## [Information]
_____
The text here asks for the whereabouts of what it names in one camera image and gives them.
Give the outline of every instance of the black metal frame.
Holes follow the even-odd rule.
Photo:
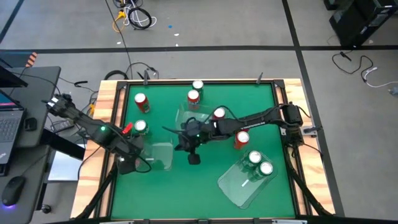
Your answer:
[[[220,85],[220,84],[256,84],[256,80],[204,80],[203,81],[204,84],[206,85]],[[149,85],[191,85],[192,81],[191,80],[149,80]],[[283,80],[261,80],[261,84],[260,85],[271,85],[272,88],[272,95],[274,97],[274,104],[277,105],[279,104],[278,101],[278,97],[277,97],[277,87],[280,88],[280,92],[282,94],[282,100],[283,102],[281,103],[288,103],[288,99],[287,99],[287,94],[286,94],[286,90],[285,90],[285,85],[284,85],[284,81]],[[123,102],[123,110],[122,110],[122,114],[121,114],[121,126],[124,126],[125,123],[125,118],[126,118],[126,111],[127,111],[127,103],[129,100],[129,90],[131,87],[133,86],[142,86],[143,82],[127,82],[127,81],[120,81],[117,84],[117,90],[116,90],[116,94],[114,97],[114,105],[113,105],[113,111],[112,111],[112,115],[111,115],[111,122],[114,124],[115,120],[116,120],[116,114],[118,112],[117,108],[118,108],[118,104],[119,104],[119,99],[120,99],[120,94],[121,94],[121,90],[126,87],[126,90],[124,92],[124,102]],[[286,165],[286,169],[288,169],[288,165],[287,165],[287,160],[290,160],[290,156],[289,156],[289,148],[287,147],[285,140],[282,136],[282,133],[280,133],[280,137],[281,137],[281,142],[282,142],[282,148],[283,150],[287,153],[284,153],[284,159],[285,159],[285,165]],[[296,161],[296,165],[297,165],[297,173],[300,176],[300,178],[305,182],[305,178],[304,178],[304,173],[303,173],[303,169],[302,169],[302,163],[300,160],[300,153],[299,151],[296,149],[295,152],[295,161]],[[104,157],[104,162],[103,162],[103,166],[102,166],[102,170],[101,170],[101,180],[100,183],[102,183],[104,177],[107,174],[107,170],[108,170],[108,163],[109,163],[109,153],[105,154]],[[294,179],[289,175],[288,176],[289,179],[289,187],[290,187],[290,193],[292,196],[292,203],[294,206],[294,212],[295,212],[295,216],[299,216],[300,215],[300,208],[299,208],[299,202],[297,199],[297,193],[296,193],[296,189],[295,189],[295,181]],[[109,200],[108,200],[108,204],[107,204],[107,209],[106,209],[106,216],[110,217],[111,212],[112,212],[112,207],[113,207],[113,199],[114,199],[114,188],[116,185],[116,179],[114,181],[112,181],[111,186],[110,186],[110,193],[109,193]],[[307,200],[307,198],[303,195],[303,199],[304,199],[304,205],[305,205],[305,211],[306,214],[312,215],[312,209],[311,206]],[[100,215],[100,209],[101,209],[101,203],[99,203],[96,207],[95,210],[95,217],[98,217]],[[176,223],[176,222],[181,222],[181,223],[198,223],[200,220],[151,220],[151,223]],[[258,219],[258,218],[253,218],[253,219],[247,219],[247,220],[217,220],[217,223],[269,223],[270,219]]]

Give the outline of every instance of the red soda can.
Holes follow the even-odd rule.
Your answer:
[[[235,135],[235,149],[242,149],[244,145],[249,142],[249,134],[245,131],[240,131],[238,134]]]
[[[225,117],[224,108],[217,108],[213,113],[213,119],[221,119]]]
[[[136,101],[136,105],[141,110],[141,112],[143,113],[149,112],[150,109],[149,101],[145,94],[137,93],[137,95],[134,97],[134,100]]]
[[[188,107],[190,110],[199,109],[200,96],[199,92],[196,90],[191,90],[188,92]]]

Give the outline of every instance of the concrete floor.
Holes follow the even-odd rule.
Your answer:
[[[109,1],[116,15],[117,10]],[[301,46],[338,45],[322,0],[288,0]],[[16,3],[0,1],[0,28]],[[174,47],[207,45],[293,46],[280,0],[145,0],[144,9],[158,18],[149,30],[127,27],[128,47]],[[387,21],[367,45],[398,45],[398,17]],[[24,1],[0,49],[113,48],[120,35],[111,28],[111,16],[103,1]],[[325,129],[341,201],[347,217],[398,220],[398,99],[387,89],[365,85],[359,74],[338,70],[331,56],[338,51],[304,51],[309,80]],[[352,63],[337,58],[347,70],[359,65],[361,55],[370,57],[379,69],[369,81],[381,84],[398,80],[398,50],[356,51]],[[130,53],[134,62],[150,64],[161,78],[301,78],[293,50],[237,50]],[[61,77],[88,80],[98,89],[111,70],[125,70],[126,53],[39,54],[35,66],[61,66]],[[136,67],[141,72],[143,67]],[[59,81],[58,87],[71,93],[78,108],[90,92]],[[73,202],[75,184],[57,184],[48,190],[45,201],[53,214],[35,214],[32,223],[66,220]]]

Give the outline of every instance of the black desk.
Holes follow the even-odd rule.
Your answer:
[[[9,71],[16,73],[21,73],[23,69],[8,68]],[[27,68],[24,71],[24,75],[44,78],[57,84],[60,71],[60,67]],[[41,207],[46,187],[44,177],[50,171],[51,162],[49,157],[51,149],[60,149],[59,151],[78,159],[83,159],[84,155],[84,149],[44,129],[47,109],[45,103],[41,102],[41,100],[51,99],[55,87],[39,78],[27,76],[21,76],[21,78],[29,84],[27,88],[15,88],[14,91],[12,91],[12,88],[3,88],[2,90],[7,94],[12,91],[11,98],[19,101],[27,110],[26,118],[36,118],[37,130],[30,132],[21,131],[19,133],[16,142],[17,148],[13,150],[11,155],[8,175],[0,177],[0,193],[11,178],[21,175],[38,158],[45,156],[24,174],[26,182],[17,204],[7,208],[0,203],[0,222],[7,224],[29,223],[32,219],[33,211]],[[65,147],[60,146],[60,144],[71,147],[72,153],[65,151]]]

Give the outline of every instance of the green mat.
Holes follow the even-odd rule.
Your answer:
[[[127,104],[126,124],[144,119],[154,136],[177,135],[162,129],[175,128],[179,105],[187,100],[190,86],[132,86]],[[143,92],[150,102],[150,112],[142,114],[134,95]],[[205,85],[202,104],[226,105],[237,117],[264,111],[274,106],[271,85]],[[250,142],[244,148],[262,151],[279,169],[279,175],[242,210],[222,193],[218,178],[233,165],[244,150],[233,148],[234,139],[209,142],[197,149],[201,164],[188,164],[188,153],[174,152],[169,171],[119,175],[113,200],[113,219],[180,219],[180,218],[253,218],[294,217],[292,196],[282,152],[279,129],[266,125],[251,129]]]
_____
## [Work task]
Find how many lines above include "every"; reply with the number only.

## [Result of the task]
5